Which lines below contain the word "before"? Copy each one.

*** Collected material ***

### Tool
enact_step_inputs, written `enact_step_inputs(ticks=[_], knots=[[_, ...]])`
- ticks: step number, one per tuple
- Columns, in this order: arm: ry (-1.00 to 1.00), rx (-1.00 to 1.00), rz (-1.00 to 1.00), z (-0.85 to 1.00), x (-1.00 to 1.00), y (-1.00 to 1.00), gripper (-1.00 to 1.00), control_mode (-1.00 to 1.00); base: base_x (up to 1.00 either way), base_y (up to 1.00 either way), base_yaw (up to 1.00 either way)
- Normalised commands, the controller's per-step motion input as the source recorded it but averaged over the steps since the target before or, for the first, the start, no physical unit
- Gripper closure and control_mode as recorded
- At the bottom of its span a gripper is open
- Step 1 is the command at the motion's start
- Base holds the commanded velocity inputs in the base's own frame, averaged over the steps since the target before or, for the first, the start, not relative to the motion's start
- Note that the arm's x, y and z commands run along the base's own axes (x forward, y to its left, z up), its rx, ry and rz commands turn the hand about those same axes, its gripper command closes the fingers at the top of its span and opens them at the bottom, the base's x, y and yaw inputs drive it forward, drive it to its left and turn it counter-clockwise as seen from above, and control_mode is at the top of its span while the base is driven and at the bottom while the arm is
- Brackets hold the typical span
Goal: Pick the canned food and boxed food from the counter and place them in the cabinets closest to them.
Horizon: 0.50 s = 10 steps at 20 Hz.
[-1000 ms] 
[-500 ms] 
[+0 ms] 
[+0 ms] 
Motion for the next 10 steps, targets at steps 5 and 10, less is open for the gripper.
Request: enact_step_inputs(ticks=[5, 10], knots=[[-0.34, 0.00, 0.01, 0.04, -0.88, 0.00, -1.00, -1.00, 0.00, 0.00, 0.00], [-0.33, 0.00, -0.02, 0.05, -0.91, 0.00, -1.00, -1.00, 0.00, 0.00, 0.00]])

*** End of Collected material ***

» Response area:
- Normalised commands, the controller's per-step motion input as the source recorded it but averaged over the steps since the target before or, for the first, the start, no physical unit
- Base holds the commanded velocity inputs in the base's own frame, averaged over the steps since the target before or, for the first, the start, not relative to the motion's start

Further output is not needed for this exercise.